After a time, there was a break in the shelling, and we breathed a sigh of relief. We sat on a mossy rock and ate an apple. We watched the surface of the lake reflect not only the just-turning colors of the leaves, but the touch of every insect. The bird sounds came back and we could hear the wind moving the trees. We even saw a squirrel (albeit an alarmed one). The softening and ease came back into my body and my eyes relaxed.

And then the shooting began again with freshness and fervor.

I had to laugh. It occurred to me that the whole experience was a lot like what goes on in my mind. In fact, what had been going on in my mind all morning.

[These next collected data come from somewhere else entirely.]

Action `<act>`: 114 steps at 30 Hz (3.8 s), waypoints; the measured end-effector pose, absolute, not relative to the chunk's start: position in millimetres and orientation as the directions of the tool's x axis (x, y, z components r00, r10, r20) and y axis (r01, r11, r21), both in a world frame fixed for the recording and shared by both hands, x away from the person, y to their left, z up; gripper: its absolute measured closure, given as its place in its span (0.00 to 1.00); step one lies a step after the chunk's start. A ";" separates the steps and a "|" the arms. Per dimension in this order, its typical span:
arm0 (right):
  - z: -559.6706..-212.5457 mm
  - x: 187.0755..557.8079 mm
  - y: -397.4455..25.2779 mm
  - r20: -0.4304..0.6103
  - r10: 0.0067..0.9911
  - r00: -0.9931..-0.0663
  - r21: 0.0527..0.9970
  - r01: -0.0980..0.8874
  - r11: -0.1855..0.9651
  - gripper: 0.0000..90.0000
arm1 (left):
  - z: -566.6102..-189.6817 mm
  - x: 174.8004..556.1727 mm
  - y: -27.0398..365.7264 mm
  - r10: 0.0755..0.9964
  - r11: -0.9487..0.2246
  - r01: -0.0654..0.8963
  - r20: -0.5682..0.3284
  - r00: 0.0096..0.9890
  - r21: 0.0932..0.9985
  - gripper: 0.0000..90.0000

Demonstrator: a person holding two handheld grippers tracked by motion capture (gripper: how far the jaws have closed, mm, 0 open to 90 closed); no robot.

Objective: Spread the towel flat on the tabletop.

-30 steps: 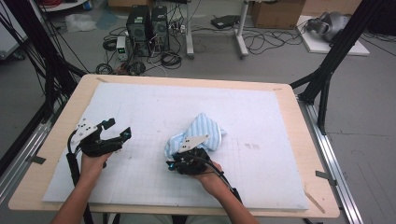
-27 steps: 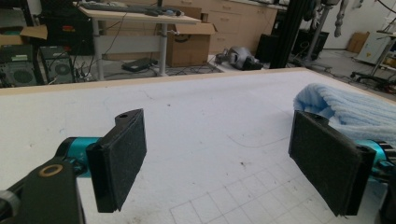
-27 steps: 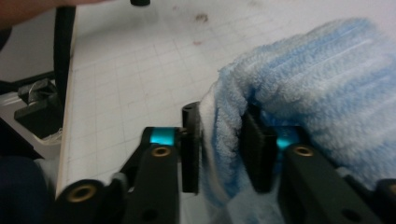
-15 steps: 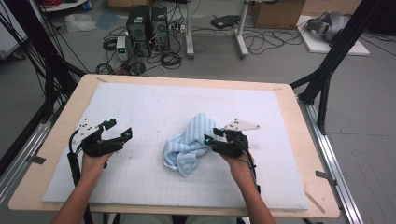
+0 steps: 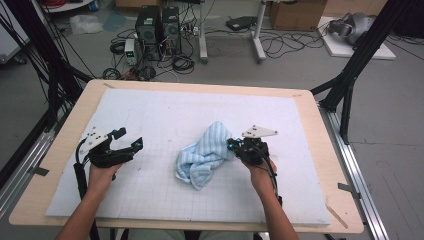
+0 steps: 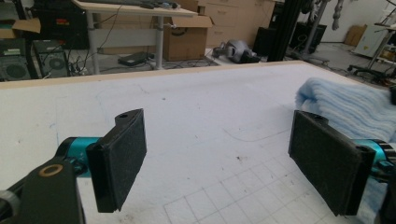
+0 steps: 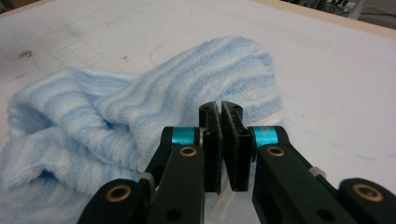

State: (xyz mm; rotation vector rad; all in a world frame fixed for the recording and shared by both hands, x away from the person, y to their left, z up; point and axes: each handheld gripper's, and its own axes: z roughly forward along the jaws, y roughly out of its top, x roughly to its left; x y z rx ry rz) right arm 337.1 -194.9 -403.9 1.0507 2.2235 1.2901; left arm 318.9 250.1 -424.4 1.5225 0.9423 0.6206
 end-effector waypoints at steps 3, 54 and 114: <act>-398.4 324.0 -210.3 0.044 0.756 -0.653 0.859 0.411 0.304 0.97 | -425.0 318.7 249.1 0.837 0.002 0.221 -0.123 0.533 0.975 0.22; -386.2 356.0 -219.6 0.053 0.843 -0.535 0.778 0.551 0.301 0.47 | -426.7 319.4 244.0 0.817 0.002 0.229 -0.133 0.561 0.973 0.23; -399.5 332.4 -219.9 -0.076 0.845 -0.529 0.755 0.523 0.395 0.95 | -424.5 321.8 232.2 0.794 0.000 0.266 -0.162 0.586 0.964 0.31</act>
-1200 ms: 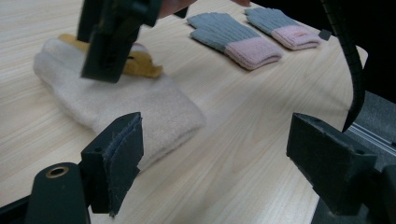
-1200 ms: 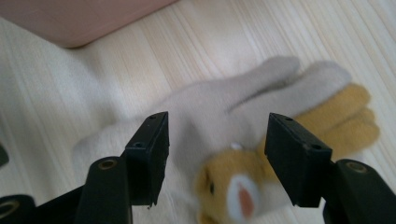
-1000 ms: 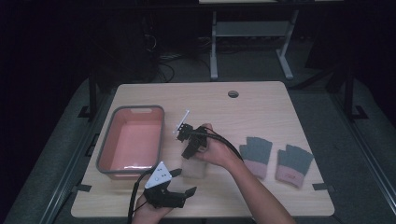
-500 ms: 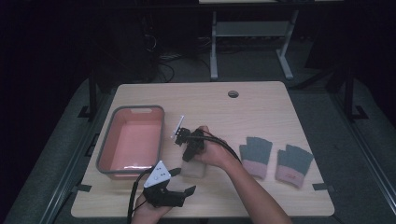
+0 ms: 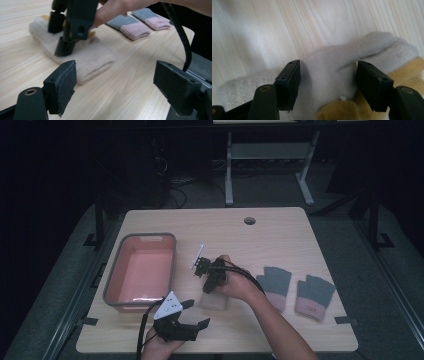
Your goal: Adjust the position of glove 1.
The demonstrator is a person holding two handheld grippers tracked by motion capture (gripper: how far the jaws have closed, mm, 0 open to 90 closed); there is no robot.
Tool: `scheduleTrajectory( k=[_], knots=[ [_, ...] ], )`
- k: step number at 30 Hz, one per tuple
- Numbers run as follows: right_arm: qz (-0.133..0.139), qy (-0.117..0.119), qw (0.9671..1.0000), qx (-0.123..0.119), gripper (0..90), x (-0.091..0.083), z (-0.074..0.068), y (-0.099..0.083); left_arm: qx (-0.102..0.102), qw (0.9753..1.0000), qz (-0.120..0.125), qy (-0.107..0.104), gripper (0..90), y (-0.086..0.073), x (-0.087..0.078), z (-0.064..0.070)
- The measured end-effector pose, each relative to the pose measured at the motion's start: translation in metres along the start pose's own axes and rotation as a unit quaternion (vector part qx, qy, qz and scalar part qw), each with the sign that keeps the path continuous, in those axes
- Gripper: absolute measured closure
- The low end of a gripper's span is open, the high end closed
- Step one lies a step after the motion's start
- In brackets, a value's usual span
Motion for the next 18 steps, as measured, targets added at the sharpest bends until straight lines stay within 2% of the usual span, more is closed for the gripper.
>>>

Given the time and the encouragement, my mind is spacious and relaxed, open and creative. But introduce some anger or fear or irritation and — bang-zoom — it’s tight, alarmed, hyper-vigilant and writing strident comment cards. The real practice, it turns out, to stay soft and relaxed even in the face of Shooting Week…and the accompanying thought-brambles.

Because just like the 4-H Shooting Week, thoughts arrive unbidden. I can be caught unawares by their intensity. And just like with Shooting Week, I have a choice. Instead of attaching to my thoughts — feeling either annoyed or angry or making up a story about them — I can just let them go. It’s just a thought, after all, so rather than getting all tangled up in it, I can just allow it to pass through.

Like a puff of gunpowder on the horizon.

~ Nature of Mind ~

Dance Break

• “For What It’s Worth” by Buffalo Springfield on Buffalo Springfield

Dance it Deeper

• Dr. Daniel Siegel has a number of excellent books on the neuroscience of mindfulness, and one of the tools he developed is called the Wheel of Awareness. In it, he invites us to consciously choose where to direct attention, like changing a channel on a television. You can download and listen to his guided instructions at .

Dance it Forward

• Take a few minutes to watch your thoughts. Sit alone and quietly and just let your mind wander – but while it does, witness where it goes rather than getting caught in the thoughts.